The vast majority of children and teens who experience a full cardiac arrest, do die. However, they do not ALL die, if they receive competent CPR and defibrillation from an AED (Automatic Emergency Defibrillator.) It therefore makes good sense to certify all parents, all coaches, all teachers in CPR. All health care providers in most US states and Canada are required to be anyway. It also makes sense to have an AED in every school, every government building, and present at every soccer, lacrosse, baseball, basketball, practice and game, as well as at track and field events. Even when an AED is present, at say perhaps a school, the ideal time for its use is a narrow window, and depending upon the size of the facility, it may be brought to the scene too late.
Daniel had the benefit of rapid discovery and rapid CPR, and we administered epinephrine, and later an additional dose, but there was no AED in our home. There was no reason to ever buy one, or request one, although now of course, I wish we had found a way. Still, the window in which an AED is helpful is short. By the time we heard his fall, unlicked the bathroom door, pushed the door gently to move his body which was obstructing the doors opening, time was passing. Then since he was on his face, he needed to be turned over, his head tilted back and assessed for breath sounds, vomitus cleared, and breaths given, and then pulselessness detected, All these things take time, although his body should have responded to the care he received.
When an adult comes across a child in cardiac arrest, we often do not know the cause. It could be a metabolic disorder, an influenza, a respiratory arrest which led to a cardiac arrest, an anaphylactic (severe allergic reaction), or a severe asthma attack. We can't know what happened simply by looking. When a child drops to the floor with a sudden cardiac arrhythmia, we know even less. A well child who has been active that day, has dropped and is unresponsive, breathless and pulseless. According to data tabulated by the Parent Heart Watch, 100-150 children from 3-35 die of a sudden cardiac death annually. This does not include those who were successfully resuscitated and treated thereafter. The Heart Rhythm Society reported in 2004, 14,000 infants and children deaths from a sudden cardiac death or unclear causation sudden death syndrome. This is not as rare as others might have us believe.

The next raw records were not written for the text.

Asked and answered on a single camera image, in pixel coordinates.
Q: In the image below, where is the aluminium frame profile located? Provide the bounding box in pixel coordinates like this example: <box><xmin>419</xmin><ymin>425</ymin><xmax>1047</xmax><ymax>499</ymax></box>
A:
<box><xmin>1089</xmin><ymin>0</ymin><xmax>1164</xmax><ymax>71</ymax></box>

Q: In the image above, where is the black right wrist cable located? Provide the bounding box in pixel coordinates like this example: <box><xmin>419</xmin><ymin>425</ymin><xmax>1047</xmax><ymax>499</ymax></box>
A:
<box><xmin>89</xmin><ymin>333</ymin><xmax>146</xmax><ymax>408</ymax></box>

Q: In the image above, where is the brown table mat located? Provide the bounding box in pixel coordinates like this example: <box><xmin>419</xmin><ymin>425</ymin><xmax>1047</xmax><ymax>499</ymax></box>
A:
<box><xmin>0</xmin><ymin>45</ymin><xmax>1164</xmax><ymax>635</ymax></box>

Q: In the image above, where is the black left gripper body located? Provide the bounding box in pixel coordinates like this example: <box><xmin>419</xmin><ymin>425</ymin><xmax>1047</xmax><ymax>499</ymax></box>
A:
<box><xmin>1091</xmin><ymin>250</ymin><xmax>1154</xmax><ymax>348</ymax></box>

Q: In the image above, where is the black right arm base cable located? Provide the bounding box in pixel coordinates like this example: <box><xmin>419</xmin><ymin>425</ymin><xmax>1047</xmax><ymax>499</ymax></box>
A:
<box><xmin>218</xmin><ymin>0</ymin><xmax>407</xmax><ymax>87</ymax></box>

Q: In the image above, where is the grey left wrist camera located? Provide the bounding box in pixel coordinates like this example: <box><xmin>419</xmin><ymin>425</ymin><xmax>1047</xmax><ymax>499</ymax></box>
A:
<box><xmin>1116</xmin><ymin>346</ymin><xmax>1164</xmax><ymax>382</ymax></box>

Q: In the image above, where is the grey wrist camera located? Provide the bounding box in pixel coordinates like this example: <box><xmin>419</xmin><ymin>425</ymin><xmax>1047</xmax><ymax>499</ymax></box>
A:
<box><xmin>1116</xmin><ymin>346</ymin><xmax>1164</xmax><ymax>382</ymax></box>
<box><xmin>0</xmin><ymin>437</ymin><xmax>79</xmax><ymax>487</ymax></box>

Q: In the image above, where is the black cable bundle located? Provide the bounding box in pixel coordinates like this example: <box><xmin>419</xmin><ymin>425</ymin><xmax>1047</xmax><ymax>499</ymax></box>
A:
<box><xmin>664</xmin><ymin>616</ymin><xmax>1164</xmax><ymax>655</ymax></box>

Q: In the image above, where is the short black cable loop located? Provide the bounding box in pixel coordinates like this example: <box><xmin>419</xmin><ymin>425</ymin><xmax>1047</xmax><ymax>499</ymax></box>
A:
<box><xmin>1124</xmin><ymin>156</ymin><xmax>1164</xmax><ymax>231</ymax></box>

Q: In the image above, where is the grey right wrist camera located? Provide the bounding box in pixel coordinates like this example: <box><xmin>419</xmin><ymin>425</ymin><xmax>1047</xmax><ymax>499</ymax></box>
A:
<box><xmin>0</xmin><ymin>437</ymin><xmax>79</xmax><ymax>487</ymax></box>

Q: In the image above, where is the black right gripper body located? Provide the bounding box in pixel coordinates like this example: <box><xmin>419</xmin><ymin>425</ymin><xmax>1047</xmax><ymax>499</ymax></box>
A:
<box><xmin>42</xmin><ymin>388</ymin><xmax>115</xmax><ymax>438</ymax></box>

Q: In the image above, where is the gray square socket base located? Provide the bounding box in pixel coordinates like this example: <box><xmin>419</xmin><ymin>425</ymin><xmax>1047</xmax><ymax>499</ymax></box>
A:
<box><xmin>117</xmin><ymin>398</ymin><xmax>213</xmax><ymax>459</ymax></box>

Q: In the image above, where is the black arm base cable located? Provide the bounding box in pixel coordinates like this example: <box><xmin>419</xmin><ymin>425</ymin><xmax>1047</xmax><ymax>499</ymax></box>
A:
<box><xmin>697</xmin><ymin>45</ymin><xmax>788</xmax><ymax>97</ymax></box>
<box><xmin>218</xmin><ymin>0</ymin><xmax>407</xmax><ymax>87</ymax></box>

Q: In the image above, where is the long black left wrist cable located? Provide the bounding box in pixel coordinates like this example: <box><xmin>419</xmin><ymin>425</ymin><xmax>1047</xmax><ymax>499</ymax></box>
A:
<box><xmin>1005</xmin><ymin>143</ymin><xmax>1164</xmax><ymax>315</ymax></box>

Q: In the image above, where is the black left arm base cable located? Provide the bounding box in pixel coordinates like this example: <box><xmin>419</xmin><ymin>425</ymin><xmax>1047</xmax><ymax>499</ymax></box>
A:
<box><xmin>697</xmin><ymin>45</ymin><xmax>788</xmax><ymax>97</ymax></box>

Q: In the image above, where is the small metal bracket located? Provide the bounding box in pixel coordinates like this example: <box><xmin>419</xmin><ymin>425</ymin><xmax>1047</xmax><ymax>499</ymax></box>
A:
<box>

Yes, some children survive, but not as many as we would like. I will make an effort to profile some of the survivors of Sudden Cardiac Death as well as those who we remember for passing as a result of it. There is no one state, national or world group keeping complete and comprehensive records of causes of sudden cardiac arrests in adults or in children. In fact, whether an autopsy is even done in many municipalities is a question of money available, coroner's request, and even family preference. There are simply so many more causes of death in youth for this to be a significant focus yet for public heath. I wonder how many children will die before this receives broader attention ?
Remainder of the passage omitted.